■ WHAT IS EXPECTED ■
Print the entries verbatim, leaving out the images they contain.

[Collection entries]
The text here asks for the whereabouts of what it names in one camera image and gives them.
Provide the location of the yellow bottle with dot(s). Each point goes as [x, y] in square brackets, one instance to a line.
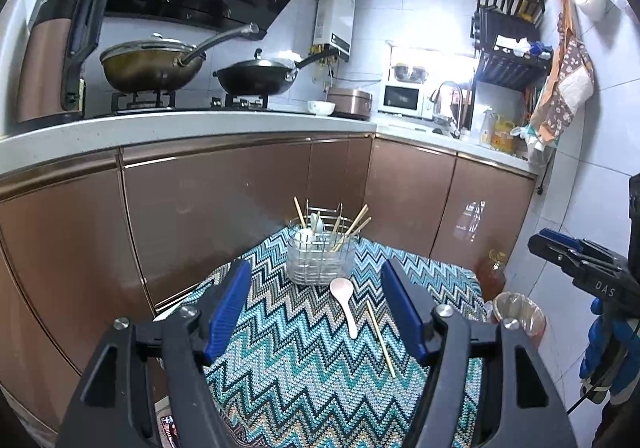
[504, 135]

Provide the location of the pink spoon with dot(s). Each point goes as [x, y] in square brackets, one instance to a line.
[342, 290]

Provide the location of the cooking oil bottle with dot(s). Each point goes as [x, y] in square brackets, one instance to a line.
[492, 280]

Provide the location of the glass wok lid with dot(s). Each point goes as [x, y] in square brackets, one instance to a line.
[145, 47]

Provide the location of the white bowl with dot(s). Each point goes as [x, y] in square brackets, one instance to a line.
[321, 108]

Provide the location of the brown floral apron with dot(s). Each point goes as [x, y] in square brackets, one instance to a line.
[570, 77]

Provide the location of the black dish rack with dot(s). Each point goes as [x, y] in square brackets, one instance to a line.
[510, 67]

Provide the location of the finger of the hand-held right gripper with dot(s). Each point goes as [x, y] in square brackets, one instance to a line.
[560, 259]
[560, 237]

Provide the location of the brown kitchen base cabinets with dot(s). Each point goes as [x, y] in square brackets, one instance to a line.
[200, 198]

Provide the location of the brown rice cooker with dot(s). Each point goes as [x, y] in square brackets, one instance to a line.
[350, 102]

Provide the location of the trash bin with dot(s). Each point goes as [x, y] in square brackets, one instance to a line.
[520, 323]

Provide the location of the bronze wok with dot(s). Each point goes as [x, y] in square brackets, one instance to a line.
[145, 75]

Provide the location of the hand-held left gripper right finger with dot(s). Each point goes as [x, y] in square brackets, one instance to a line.
[405, 318]

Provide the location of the person's right hand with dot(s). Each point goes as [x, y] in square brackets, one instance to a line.
[627, 343]

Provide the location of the white ceramic spoon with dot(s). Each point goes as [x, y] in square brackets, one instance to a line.
[317, 223]
[306, 237]

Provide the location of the black wok lid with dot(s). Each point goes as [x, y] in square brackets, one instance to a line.
[260, 62]

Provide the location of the white water heater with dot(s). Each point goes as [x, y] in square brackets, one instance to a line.
[334, 22]

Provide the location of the zigzag patterned cloth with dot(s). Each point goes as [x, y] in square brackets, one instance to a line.
[300, 353]

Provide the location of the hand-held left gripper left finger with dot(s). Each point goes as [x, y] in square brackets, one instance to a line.
[227, 318]

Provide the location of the steel faucet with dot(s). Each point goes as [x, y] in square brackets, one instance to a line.
[457, 102]

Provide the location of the white microwave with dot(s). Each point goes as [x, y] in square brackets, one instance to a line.
[400, 97]

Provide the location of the brown electric kettle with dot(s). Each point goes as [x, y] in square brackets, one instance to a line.
[42, 72]

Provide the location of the blue cloth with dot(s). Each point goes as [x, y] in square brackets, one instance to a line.
[540, 50]

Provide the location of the steel bowls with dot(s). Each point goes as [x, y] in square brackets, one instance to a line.
[410, 72]

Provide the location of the black gas stove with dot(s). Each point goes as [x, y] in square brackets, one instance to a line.
[200, 105]

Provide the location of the black wok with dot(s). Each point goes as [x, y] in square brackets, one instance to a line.
[255, 80]

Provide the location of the white bottle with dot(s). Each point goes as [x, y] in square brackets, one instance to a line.
[488, 127]

■ SOLVED PROBLEM ■
The text here asks for the whereabouts of what it names in one camera image and gives them.
Provide the location of the yellow bottle with dot(s). Each point goes as [x, y] in square brackets, one instance to a line.
[504, 135]

Provide the location of the pink spoon with dot(s). Each point goes as [x, y] in square brackets, one instance to a line.
[342, 290]

Provide the location of the cooking oil bottle with dot(s). Each point goes as [x, y] in square brackets, one instance to a line.
[492, 280]

Provide the location of the glass wok lid with dot(s). Each point goes as [x, y] in square brackets, one instance to a line.
[145, 47]

Provide the location of the white bowl with dot(s). Each point goes as [x, y] in square brackets, one instance to a line.
[321, 108]

Provide the location of the brown floral apron with dot(s). Each point goes as [x, y] in square brackets, one instance to a line.
[570, 77]

Provide the location of the black dish rack with dot(s). Each point goes as [x, y] in square brackets, one instance to a line.
[510, 67]

Provide the location of the finger of the hand-held right gripper with dot(s). Each point goes as [x, y] in square brackets, one instance to a line.
[560, 259]
[560, 237]

Provide the location of the brown kitchen base cabinets with dot(s). Each point goes as [x, y] in square brackets, one instance to a line.
[200, 198]

Provide the location of the brown rice cooker with dot(s). Each point goes as [x, y] in square brackets, one instance to a line.
[350, 102]

Provide the location of the trash bin with dot(s). Each point goes as [x, y] in square brackets, one instance to a line.
[520, 323]

Provide the location of the bronze wok with dot(s). Each point goes as [x, y] in square brackets, one instance to a line.
[145, 75]

Provide the location of the hand-held left gripper right finger with dot(s). Each point goes as [x, y] in square brackets, one instance to a line.
[405, 318]

Provide the location of the person's right hand with dot(s). Each point goes as [x, y] in square brackets, one instance to a line.
[627, 343]

Provide the location of the white ceramic spoon with dot(s). Each point goes as [x, y] in square brackets, one instance to a line.
[317, 223]
[306, 237]

Provide the location of the black wok lid with dot(s). Each point goes as [x, y] in square brackets, one instance to a line.
[260, 62]

Provide the location of the white water heater with dot(s). Each point goes as [x, y] in square brackets, one instance to a line.
[334, 22]

Provide the location of the zigzag patterned cloth with dot(s). Each point goes as [x, y] in square brackets, one instance to a line.
[300, 353]

Provide the location of the hand-held left gripper left finger with dot(s). Each point goes as [x, y] in square brackets, one instance to a line.
[227, 318]

Provide the location of the steel faucet with dot(s). Each point goes as [x, y] in square brackets, one instance to a line.
[457, 102]

Provide the location of the white microwave with dot(s). Each point goes as [x, y] in square brackets, one instance to a line.
[400, 97]

Provide the location of the brown electric kettle with dot(s). Each point goes as [x, y] in square brackets, one instance to a line.
[42, 72]

Provide the location of the blue cloth with dot(s). Each point goes as [x, y] in square brackets, one instance to a line.
[540, 50]

Provide the location of the steel bowls with dot(s). Each point goes as [x, y] in square brackets, one instance to a line.
[410, 72]

Provide the location of the black gas stove with dot(s). Each point goes as [x, y] in square brackets, one instance to a line.
[200, 105]

Provide the location of the black wok with dot(s). Each point goes as [x, y] in square brackets, one instance to a line.
[255, 80]

Provide the location of the white bottle with dot(s). Each point goes as [x, y] in square brackets, one instance to a line.
[488, 127]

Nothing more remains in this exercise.